### Records contained in a dataset

· · ·

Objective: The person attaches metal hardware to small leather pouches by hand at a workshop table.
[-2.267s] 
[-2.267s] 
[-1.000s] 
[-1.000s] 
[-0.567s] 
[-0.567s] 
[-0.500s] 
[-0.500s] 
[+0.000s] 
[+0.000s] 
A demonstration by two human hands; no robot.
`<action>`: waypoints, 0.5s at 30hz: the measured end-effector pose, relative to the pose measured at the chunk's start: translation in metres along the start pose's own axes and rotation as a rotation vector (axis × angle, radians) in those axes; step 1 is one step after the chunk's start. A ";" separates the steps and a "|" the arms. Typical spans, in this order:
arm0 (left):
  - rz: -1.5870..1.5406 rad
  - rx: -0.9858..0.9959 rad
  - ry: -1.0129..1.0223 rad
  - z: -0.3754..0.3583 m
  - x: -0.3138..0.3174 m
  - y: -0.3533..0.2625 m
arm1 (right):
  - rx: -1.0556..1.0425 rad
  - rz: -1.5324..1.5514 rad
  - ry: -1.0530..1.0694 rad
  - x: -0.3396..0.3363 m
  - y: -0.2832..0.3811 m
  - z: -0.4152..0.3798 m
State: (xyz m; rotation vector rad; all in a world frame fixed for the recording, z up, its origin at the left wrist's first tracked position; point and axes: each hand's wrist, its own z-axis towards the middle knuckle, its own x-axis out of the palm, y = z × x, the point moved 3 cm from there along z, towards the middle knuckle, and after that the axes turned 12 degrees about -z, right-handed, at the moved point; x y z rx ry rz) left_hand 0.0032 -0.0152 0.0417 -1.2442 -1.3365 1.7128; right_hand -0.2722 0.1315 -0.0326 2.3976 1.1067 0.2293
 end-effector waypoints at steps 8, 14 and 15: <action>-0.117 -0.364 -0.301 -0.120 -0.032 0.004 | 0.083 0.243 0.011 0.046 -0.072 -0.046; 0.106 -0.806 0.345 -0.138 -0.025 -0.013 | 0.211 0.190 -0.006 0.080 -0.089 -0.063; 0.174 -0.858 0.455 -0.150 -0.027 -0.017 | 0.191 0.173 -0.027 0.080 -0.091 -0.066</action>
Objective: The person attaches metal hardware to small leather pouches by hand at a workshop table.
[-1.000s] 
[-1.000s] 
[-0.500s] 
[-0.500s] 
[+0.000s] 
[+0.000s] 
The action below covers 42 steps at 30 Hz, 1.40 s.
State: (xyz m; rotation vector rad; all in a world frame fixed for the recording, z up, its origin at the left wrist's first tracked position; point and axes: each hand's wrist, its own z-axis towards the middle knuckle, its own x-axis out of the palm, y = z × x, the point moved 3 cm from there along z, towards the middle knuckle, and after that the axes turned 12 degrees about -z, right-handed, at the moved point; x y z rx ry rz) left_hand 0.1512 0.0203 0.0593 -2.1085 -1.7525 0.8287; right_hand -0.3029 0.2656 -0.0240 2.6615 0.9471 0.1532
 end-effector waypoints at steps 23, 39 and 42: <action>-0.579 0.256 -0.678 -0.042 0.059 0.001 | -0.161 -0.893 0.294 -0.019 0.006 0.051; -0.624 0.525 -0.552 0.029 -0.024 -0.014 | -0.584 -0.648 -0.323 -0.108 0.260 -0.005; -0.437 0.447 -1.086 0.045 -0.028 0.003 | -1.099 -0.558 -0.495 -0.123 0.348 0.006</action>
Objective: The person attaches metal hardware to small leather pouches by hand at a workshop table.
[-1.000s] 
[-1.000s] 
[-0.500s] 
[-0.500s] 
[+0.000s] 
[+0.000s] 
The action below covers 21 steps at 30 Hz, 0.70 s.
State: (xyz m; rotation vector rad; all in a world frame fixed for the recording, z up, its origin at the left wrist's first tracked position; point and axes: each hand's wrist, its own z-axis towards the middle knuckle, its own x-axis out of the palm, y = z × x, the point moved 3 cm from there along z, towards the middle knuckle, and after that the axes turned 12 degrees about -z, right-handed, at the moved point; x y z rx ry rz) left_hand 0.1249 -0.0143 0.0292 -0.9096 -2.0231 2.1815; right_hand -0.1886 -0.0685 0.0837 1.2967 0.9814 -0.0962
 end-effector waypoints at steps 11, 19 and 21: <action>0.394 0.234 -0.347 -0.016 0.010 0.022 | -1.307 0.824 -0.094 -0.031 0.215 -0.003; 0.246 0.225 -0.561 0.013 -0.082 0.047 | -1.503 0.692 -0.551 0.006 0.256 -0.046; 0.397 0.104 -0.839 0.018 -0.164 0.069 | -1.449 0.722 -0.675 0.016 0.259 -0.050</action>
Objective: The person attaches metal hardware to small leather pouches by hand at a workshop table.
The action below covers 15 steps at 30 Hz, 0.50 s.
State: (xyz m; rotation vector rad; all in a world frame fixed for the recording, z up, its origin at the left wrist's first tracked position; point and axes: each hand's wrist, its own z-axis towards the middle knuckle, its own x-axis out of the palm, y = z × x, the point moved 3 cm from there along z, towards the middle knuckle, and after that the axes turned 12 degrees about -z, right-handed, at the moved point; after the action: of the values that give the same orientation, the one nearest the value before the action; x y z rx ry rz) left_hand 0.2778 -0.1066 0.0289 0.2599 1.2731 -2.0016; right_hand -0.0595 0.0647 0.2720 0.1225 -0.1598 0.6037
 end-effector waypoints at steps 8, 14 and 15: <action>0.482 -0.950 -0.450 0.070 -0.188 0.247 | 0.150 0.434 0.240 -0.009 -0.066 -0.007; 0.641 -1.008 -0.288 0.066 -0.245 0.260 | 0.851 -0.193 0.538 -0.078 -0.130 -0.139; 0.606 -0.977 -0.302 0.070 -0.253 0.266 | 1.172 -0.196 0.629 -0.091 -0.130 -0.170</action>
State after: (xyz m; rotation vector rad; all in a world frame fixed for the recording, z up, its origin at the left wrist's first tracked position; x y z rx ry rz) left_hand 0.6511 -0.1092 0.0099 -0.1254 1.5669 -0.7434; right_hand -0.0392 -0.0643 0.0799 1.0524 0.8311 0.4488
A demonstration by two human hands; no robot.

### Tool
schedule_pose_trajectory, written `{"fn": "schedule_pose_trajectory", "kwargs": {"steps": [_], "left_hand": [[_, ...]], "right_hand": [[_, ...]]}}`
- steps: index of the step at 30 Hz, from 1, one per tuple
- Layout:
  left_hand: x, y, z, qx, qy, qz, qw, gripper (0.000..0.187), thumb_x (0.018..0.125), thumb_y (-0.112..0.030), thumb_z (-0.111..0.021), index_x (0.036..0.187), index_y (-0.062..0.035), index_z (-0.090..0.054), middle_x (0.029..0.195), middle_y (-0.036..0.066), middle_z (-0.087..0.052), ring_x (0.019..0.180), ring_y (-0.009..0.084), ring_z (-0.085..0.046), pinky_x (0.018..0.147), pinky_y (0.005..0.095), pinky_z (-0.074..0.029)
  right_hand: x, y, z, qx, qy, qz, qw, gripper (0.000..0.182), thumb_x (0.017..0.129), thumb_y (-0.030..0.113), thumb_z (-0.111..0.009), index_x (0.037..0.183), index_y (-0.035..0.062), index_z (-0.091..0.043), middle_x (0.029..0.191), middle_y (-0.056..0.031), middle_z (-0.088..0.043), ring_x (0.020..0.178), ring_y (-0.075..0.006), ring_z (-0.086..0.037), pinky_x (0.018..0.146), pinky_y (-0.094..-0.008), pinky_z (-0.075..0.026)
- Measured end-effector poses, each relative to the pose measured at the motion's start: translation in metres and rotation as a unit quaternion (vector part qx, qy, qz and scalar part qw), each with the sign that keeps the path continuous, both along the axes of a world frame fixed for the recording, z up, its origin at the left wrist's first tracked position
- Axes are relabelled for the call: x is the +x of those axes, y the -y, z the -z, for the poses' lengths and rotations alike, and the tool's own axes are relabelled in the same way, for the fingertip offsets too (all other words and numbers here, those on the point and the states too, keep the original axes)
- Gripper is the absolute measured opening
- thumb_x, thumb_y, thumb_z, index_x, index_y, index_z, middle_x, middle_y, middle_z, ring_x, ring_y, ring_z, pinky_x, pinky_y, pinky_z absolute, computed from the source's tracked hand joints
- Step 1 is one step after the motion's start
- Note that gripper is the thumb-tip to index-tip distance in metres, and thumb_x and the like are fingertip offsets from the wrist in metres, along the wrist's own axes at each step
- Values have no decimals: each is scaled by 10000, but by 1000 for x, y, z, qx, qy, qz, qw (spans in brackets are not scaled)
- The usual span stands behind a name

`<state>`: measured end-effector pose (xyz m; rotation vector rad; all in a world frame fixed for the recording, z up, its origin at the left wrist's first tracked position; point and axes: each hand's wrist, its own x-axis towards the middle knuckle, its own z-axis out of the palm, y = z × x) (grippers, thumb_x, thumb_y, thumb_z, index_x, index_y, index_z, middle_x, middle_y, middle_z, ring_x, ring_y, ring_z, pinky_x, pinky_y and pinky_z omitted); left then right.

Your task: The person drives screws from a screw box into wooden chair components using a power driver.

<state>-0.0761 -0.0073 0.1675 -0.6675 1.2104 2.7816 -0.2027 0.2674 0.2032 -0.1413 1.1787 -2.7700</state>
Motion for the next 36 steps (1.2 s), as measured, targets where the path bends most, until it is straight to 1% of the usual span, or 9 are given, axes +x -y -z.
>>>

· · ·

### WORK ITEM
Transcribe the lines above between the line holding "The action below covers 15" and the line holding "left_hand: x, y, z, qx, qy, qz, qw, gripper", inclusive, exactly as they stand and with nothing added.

### WORKED SOLUTION
The action below covers 15 steps at 30 Hz, 0.50 s.
State: (xyz m; rotation vector rad; all in a world frame fixed for the recording, z up, its origin at the left wrist's first tracked position; point and axes: each hand's wrist, its own z-axis towards the middle knuckle, its own x-axis out of the palm, y = z × x, the point moved 3 cm from there along z, towards the middle knuckle, and after that the axes turned 12 degrees about -z, right-handed, at the moved point; after the action: of the values that give the same orientation, the one nearest the value before the action; x y z rx ry rz) left_hand 0.2778 -0.1066 0.0289 0.2599 1.2731 -2.0016; right_hand -0.0595 0.0647 0.2720 0.1225 -0.1598 0.6037
 end-effector waypoints at steps 8, 14 and 15: <action>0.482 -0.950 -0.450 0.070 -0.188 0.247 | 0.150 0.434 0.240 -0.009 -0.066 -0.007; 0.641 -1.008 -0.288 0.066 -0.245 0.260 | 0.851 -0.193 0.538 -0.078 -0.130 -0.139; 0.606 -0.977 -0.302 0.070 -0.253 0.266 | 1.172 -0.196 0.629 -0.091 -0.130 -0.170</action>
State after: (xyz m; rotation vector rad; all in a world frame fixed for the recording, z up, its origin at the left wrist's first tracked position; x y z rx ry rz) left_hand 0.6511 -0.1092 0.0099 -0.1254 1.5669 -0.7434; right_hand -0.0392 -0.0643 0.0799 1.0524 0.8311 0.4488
A demonstration by two human hands; no robot.

### Tool
schedule_pose_trajectory, written `{"fn": "schedule_pose_trajectory", "kwargs": {"steps": [_], "left_hand": [[_, ...]], "right_hand": [[_, ...]]}}`
- steps: index of the step at 30 Hz, from 1, one per tuple
- Layout:
  left_hand: x, y, z, qx, qy, qz, qw, gripper (0.000..0.187), thumb_x (0.018..0.125), thumb_y (-0.112..0.030), thumb_z (-0.111..0.021), index_x (0.036..0.187), index_y (-0.062..0.035), index_z (-0.090..0.054), middle_x (0.029..0.195), middle_y (-0.036..0.066), middle_z (-0.087..0.052), ring_x (0.019..0.180), ring_y (-0.009..0.084), ring_z (-0.085..0.046), pinky_x (0.018..0.147), pinky_y (0.005..0.095), pinky_z (-0.074..0.029)

The response to this exercise is now complete.